▶ What needs to be done:
Set down exactly, from the records below, the line with "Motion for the" through the line with "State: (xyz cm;", and nothing else.

-- Dataset records follows --

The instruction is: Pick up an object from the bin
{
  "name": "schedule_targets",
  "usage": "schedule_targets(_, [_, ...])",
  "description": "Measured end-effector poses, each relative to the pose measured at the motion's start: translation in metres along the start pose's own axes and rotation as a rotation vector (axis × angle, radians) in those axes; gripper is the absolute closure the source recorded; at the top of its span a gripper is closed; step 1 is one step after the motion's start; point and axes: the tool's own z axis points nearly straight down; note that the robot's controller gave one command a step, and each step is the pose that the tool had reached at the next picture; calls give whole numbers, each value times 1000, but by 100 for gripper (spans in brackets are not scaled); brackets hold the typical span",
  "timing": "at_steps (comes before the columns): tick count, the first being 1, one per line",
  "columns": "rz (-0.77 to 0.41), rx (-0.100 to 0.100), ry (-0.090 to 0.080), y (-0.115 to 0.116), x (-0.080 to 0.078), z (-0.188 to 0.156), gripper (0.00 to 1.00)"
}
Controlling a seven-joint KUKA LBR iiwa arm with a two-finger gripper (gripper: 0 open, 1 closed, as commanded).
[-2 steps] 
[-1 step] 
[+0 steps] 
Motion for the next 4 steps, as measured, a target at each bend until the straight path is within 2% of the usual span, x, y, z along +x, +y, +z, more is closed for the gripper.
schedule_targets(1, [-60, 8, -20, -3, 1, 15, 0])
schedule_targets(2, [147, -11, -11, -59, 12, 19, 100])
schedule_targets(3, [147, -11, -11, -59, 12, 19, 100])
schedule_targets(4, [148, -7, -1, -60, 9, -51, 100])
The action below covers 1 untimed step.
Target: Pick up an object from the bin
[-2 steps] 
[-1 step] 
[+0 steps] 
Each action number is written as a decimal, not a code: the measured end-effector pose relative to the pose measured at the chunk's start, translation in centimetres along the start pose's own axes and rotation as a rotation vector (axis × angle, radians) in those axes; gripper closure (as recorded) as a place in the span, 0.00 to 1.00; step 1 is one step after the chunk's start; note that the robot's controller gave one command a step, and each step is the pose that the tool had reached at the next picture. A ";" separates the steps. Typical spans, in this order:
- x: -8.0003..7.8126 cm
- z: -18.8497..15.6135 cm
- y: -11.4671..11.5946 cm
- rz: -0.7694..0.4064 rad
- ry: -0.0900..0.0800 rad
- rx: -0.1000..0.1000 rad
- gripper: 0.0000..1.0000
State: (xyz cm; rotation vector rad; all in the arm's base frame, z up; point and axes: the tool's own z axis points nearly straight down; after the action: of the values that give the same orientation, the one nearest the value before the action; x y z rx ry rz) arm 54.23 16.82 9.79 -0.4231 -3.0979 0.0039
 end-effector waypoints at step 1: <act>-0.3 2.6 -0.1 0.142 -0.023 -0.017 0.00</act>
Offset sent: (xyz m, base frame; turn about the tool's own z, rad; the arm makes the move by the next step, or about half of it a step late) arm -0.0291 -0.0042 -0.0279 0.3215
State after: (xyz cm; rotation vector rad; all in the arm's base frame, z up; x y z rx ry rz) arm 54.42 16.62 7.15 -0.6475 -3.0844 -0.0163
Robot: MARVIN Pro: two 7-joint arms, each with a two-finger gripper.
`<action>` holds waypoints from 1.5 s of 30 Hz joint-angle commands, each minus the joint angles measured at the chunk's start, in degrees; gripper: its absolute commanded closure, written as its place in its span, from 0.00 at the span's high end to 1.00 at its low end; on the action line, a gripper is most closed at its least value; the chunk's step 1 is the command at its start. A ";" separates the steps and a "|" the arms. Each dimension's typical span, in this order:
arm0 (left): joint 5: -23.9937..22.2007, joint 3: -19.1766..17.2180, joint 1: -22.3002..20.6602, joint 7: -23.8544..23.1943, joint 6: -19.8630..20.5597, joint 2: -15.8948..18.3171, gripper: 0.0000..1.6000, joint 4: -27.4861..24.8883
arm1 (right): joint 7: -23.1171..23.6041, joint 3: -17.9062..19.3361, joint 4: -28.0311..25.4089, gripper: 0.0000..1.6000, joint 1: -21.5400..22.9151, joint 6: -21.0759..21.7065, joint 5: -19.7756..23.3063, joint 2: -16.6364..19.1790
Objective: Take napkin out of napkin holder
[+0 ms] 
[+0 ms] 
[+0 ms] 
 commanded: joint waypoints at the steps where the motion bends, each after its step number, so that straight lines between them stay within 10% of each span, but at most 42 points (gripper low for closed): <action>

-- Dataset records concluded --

▶ Answer box:
Motion for the next 4 steps, as measured, a target at each bend until the straight path is within 2% of the usual span, x, y, z along +x, +y, +z, more is closed for the gripper.
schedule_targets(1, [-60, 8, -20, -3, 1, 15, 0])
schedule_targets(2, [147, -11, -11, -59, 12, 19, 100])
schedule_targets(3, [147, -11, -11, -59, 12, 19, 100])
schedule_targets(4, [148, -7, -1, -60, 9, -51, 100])
The action below covers 1 untimed step.
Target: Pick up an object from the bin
[-2 steps] 
[-1 step] 
[+0 steps] 
Each action number is written as a decimal, not a code: the measured end-effector pose relative to the pose measured at the chunk's start, translation in centimetres along the start pose's own axes and rotation as a rotation vector (axis × angle, radians) in those axes; gripper closure (as recorded) as a place in the span, 0.00 to 1.00; step 1 is one step after the chunk's start; note that the robot's controller gave one command a step, and each step is the pose that the tool had reached at the next picture. A ";" separates the steps. Typical spans, in this order:
- x: -8.0003..7.8126 cm
- z: -18.8497..15.6135 cm
- y: -11.4671..11.5946 cm
- rz: -0.7694..0.4064 rad
- ry: -0.0900..0.0800 rad
- rx: -0.1000..0.1000 rad
- gripper: 0.0000..1.0000
State: (xyz cm; rotation vector rad; all in the arm's base frame, z up; point and axes: the tool's own z axis points nearly straight down; after the action: of the values that give the same orientation, the one nearest the value before the action; x y z rx ry rz) arm 54.23 16.82 9.79 -0.4231 -3.0979 0.0039

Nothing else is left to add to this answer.